Creative director Margarita Roberston says it is about creating garments that are long-wearing.
"It is not throwaway fashion ... we've been creating NOM*d since 1986 and I still hear from many of our customers that they have garments from back in that time, [from] the 80s or 90s, and also buy us in recycle stores. So I suppose that's sustainability, which is something that has been part of the brand since its inception, without actually having a title put to it."
Also present since the brand’s inception is its commitment to the nation’s fashion industry work force, ensuring their collections are all made in Aotearoa New Zealand.
“I think New Zealanders have been very supportive of any brands, too, that are actually produced here."
An effortless amalgamation of timeless design and local production form NOM*d’s approach to environmental sustainability, while a sense of collaboration and humour within its workroom supports the longevity of the design house.
“We have a great team and the great thing is that we all sort of think the same, so it’s not just about me. It’s actually the whole team, in the design process too, where we come up with these shapes and ideas and that left-of-centre approach."
The offbeat humour is in evidence in its summer collection, MISFITS, which teases, challenges and provokes through clashing checks, skewed silhouettes and mismatched ensembles. NOM*d deftly recognises that a lighter touch to the environment emerges from mindset, hosting a light, witty, yet informed and long-lasting design ethos.
Standard Issue
Established in 1981, timeless clothing label Standard Issue holds an enduring aspiration to work in balance with the land. Owner Emma Ensor says a childhood spent on a Marlborough farm instilled values of regenerative care for the land, sustainable principles that now infuse the clothing and knitwear company.
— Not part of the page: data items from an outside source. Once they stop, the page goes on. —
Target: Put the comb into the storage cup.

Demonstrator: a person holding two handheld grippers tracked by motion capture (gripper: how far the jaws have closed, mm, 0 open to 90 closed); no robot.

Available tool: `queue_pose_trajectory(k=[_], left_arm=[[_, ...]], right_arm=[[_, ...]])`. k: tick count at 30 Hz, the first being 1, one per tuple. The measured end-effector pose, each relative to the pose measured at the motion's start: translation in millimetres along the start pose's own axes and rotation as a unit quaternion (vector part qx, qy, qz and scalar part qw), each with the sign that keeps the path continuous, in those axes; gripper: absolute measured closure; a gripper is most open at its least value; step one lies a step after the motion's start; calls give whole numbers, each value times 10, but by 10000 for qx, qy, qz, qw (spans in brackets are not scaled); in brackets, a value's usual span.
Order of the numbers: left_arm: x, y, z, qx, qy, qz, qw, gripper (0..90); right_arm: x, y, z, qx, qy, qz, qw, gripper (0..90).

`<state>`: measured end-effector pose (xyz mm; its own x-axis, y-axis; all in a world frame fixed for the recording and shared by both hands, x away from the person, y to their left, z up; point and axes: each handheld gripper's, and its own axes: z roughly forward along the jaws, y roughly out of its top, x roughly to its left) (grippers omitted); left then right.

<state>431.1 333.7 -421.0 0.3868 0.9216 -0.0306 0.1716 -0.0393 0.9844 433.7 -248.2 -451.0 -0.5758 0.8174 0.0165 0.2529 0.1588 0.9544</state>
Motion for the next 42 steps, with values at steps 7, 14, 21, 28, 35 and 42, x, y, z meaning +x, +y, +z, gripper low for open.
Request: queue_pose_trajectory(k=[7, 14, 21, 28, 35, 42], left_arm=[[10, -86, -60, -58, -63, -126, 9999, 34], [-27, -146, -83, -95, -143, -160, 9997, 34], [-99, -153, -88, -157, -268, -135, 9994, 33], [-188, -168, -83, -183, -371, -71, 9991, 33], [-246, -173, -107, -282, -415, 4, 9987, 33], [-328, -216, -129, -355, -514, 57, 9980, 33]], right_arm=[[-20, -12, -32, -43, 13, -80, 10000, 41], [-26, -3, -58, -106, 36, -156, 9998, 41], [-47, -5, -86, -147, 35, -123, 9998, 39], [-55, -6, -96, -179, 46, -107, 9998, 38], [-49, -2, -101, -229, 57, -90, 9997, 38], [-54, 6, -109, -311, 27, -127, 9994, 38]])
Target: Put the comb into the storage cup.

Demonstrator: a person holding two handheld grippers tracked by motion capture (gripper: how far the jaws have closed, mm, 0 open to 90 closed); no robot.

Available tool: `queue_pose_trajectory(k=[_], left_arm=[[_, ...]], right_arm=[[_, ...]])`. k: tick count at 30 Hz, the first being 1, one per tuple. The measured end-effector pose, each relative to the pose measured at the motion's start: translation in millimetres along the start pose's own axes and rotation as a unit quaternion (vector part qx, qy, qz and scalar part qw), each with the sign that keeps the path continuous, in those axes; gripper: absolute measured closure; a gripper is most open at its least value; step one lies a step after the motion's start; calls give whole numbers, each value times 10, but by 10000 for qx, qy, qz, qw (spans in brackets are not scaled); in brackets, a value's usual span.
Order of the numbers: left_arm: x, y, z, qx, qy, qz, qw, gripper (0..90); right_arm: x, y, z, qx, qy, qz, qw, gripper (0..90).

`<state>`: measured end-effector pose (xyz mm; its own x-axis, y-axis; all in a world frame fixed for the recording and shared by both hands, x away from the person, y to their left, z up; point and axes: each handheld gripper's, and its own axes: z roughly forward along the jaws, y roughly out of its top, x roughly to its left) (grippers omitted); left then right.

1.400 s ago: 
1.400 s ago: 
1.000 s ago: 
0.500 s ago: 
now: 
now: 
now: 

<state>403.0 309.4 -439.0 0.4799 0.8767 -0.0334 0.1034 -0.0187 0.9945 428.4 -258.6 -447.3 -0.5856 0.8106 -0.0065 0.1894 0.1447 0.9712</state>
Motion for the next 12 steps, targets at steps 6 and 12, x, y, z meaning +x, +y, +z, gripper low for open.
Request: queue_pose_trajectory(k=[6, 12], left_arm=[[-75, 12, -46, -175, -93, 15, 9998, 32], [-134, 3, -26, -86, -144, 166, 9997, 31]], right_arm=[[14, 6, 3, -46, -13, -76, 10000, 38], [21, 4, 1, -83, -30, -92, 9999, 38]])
“I look back and rely heavily on my upbringing, when I think about sustainability ... growing up on a hill country farm in Marlborough and working and being passed the land and living and breathing the ethos, shared or passed down to me by my family. That really started with this feeling or concept of being custodians of the land, versus land ownership.
“Our role was to work to improve it for the next generation. That means setting up for the future, and that future won't exist if you don't consider how you can preserve and protect and work with what the land has you, rather than trying to do something artificial to it."
“We design for something that will be a piece that you can wear in your wardrobe all year long and treasure and love. We then push the boundaries in how we make it, to make it as zero-waste as possible, utilising technology. It all starts from design."
It is a design ethos made tangible in the label’s summer collection, which includes seamless, timeless, zero-waste tulle cotton and merino layers, alongside layer-worthy, natural fibre designs in a succulent, sea-and-sun inspired palette.
Guided by steady principles of sustaining the land, Standard Issue takes into account the impact of the life-cycle of its garments, offering a full-circle service, the Care For Life programme. This service follows the steps of renew, reuse, repurpose.
Wearers are supported to renew their clothing through repair, reuse their clothing through gifting or donation or to repurpose their clothing through return to Standard Issue, who work in collaboration with a New Zealand textile recycling company to repurpose materials into household or commercial textile products.